When thinking about the sources of renewable energy it’s easy to miss the big picture. Renewable energy is usually broken down into the following categories; solar, wind, hydro, biological, and geothermal.
Below is a video that briefly explains how geothermal, solar, biofuel or biomass, and tidal power works. Although it’s missing wind to give an example of each of the renewable energy sources wind turbines are essentially the same as the tidal turbines shown except using wind instead of tides. Typically when people think of hydroelectricity they think of dams but hydro also includes wave, tidal, and ocean thermal energy.

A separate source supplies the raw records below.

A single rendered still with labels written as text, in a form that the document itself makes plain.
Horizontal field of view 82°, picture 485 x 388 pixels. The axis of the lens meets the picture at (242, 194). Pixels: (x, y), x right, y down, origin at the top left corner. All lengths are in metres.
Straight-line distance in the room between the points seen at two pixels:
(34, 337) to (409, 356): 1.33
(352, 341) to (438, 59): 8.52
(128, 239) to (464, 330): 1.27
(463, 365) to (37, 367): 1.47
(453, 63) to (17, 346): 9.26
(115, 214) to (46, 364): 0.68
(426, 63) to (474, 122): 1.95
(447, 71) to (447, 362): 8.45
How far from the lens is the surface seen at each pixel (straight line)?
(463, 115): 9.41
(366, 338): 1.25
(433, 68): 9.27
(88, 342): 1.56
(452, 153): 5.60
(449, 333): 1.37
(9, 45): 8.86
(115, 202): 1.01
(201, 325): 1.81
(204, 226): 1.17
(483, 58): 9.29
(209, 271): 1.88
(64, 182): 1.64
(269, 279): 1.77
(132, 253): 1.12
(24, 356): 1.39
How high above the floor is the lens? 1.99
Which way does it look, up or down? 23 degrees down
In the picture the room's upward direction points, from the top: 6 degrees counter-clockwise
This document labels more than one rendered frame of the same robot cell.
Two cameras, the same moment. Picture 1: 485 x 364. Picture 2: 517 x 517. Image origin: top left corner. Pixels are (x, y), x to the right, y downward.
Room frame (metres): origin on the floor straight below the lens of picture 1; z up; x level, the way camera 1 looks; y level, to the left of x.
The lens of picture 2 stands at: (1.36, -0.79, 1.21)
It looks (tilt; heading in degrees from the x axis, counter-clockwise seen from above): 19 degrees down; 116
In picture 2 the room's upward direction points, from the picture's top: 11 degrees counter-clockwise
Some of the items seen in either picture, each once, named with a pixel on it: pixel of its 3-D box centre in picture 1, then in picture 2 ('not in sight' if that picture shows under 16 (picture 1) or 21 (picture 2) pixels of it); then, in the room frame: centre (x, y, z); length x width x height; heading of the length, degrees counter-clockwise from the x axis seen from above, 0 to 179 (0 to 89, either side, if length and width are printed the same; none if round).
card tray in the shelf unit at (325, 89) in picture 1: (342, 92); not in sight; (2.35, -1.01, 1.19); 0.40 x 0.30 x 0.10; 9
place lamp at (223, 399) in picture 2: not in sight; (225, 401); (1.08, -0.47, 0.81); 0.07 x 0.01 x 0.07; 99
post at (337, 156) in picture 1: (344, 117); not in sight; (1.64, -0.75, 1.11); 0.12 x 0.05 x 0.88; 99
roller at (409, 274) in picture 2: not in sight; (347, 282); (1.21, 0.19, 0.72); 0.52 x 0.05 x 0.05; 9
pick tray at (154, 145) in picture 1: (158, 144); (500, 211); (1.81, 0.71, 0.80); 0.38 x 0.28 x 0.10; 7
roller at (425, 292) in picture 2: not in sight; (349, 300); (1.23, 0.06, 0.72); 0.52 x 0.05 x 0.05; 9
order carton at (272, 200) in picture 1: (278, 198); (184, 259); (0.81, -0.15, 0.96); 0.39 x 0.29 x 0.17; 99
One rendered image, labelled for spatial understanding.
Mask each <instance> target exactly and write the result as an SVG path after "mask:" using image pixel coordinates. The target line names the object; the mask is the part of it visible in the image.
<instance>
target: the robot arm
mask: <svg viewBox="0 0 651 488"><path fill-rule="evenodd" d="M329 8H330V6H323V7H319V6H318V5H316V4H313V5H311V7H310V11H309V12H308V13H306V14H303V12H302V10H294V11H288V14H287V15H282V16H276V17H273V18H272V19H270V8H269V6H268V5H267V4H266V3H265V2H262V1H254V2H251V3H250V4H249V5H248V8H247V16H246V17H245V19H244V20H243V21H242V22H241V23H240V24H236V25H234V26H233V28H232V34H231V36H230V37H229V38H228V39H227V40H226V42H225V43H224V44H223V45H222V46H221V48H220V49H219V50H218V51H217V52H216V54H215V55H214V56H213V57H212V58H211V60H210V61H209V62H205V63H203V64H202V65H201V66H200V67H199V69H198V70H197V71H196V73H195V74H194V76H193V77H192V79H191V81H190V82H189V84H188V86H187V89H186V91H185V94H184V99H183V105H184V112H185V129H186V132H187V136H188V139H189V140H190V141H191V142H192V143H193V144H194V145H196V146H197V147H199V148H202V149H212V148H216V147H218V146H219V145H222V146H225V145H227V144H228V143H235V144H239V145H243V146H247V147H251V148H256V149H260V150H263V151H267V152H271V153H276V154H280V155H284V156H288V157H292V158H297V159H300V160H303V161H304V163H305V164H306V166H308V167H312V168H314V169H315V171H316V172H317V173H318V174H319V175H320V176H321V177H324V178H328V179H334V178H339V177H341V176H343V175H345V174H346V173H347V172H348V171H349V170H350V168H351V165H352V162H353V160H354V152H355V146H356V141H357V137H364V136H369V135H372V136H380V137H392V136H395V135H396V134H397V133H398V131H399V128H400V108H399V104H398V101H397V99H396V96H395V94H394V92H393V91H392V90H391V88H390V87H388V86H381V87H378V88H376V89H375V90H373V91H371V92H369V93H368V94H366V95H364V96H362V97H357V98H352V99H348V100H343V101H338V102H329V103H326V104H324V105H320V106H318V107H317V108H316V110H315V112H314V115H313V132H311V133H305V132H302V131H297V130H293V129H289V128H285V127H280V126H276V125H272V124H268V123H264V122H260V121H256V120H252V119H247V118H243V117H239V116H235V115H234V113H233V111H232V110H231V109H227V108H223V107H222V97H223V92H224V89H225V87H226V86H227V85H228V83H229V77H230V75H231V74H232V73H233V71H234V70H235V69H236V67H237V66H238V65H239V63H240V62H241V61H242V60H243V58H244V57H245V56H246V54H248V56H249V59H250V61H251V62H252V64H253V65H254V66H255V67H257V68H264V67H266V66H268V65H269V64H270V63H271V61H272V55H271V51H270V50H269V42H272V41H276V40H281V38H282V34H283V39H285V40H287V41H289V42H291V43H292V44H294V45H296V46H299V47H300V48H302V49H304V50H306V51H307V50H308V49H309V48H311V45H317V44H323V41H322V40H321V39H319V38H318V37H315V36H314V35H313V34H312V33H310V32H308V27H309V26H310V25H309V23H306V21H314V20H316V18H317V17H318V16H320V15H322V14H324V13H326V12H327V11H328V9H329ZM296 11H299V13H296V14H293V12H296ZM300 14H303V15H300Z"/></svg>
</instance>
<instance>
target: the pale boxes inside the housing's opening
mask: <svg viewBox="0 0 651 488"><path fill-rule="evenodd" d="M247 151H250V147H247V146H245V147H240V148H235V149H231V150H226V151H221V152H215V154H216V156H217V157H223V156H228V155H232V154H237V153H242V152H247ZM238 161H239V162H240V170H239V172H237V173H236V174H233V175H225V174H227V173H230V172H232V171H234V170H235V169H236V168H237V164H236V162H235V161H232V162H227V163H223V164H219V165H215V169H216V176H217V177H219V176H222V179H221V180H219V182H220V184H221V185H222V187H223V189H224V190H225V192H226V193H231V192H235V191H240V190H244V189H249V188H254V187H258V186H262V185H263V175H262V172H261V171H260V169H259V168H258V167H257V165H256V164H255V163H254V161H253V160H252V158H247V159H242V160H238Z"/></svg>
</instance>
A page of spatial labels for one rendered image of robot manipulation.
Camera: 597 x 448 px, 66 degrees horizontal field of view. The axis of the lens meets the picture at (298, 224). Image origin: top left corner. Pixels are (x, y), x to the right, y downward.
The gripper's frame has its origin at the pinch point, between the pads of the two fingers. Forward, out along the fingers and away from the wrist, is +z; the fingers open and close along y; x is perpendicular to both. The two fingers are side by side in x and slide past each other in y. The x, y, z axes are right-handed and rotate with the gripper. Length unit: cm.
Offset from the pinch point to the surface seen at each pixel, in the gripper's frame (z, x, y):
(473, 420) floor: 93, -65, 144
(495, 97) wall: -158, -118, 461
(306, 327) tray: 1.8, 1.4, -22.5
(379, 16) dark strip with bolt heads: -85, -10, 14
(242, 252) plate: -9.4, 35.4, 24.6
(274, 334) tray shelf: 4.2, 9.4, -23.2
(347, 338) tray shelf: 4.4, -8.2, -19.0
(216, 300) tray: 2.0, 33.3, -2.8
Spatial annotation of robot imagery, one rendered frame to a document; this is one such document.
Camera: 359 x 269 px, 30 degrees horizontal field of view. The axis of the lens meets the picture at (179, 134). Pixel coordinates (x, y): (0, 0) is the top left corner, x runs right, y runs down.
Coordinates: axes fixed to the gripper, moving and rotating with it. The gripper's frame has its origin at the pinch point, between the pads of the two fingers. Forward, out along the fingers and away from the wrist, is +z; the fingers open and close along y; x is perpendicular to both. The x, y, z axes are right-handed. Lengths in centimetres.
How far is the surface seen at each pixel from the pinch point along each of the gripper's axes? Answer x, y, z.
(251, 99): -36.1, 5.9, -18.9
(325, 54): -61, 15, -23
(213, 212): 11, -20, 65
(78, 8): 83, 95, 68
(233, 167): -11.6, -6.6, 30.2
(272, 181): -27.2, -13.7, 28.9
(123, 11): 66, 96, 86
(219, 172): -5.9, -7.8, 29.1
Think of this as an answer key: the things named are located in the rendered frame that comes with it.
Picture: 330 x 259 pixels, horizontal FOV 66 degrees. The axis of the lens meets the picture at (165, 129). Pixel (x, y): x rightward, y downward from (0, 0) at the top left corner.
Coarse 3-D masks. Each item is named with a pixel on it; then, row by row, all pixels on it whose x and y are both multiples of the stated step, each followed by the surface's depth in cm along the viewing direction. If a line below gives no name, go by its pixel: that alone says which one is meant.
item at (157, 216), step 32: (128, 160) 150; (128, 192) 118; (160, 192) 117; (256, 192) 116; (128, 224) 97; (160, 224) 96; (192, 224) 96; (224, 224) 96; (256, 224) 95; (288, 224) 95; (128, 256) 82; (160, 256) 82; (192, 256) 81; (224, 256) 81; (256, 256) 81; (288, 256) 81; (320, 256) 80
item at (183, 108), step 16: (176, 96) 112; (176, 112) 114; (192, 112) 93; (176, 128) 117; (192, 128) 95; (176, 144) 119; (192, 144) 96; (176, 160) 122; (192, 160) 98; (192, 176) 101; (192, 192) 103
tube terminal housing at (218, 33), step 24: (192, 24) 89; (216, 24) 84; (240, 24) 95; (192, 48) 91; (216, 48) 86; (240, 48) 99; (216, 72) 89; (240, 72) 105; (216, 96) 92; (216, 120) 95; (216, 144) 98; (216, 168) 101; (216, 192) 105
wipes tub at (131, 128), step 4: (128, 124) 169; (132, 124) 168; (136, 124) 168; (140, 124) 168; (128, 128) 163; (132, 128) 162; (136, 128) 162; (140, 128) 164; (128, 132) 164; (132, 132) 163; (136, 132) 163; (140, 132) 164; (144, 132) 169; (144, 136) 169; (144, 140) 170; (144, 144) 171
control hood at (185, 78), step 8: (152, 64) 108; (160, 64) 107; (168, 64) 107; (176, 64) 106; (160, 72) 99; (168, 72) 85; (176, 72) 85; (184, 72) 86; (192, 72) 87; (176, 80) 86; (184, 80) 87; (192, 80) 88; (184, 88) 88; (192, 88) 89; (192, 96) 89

Most people understand that the Sun provides energy for solar power in the form of electromagnetic radiation (light). Solar energy also heats the ground and atmosphere of the Earth creating the wind used by wind turbines. Wind creates waves for wave power. Evaporation and condensation are driven by the Sun providing the rain that feeds our hydroelectric dams. Moon and Sun provide gravitational pull creating the tides to power tidal energy. Plants don’t grow without sunlight making the Sun essential for biomass and biofuels. Even geothermal energy harnesses energy provided by the Sun in certain configurations. Geothermal systems utilising the heat from the molten core of the Earth is the only renewable energy source that doesn’t rely on the Sun in some way.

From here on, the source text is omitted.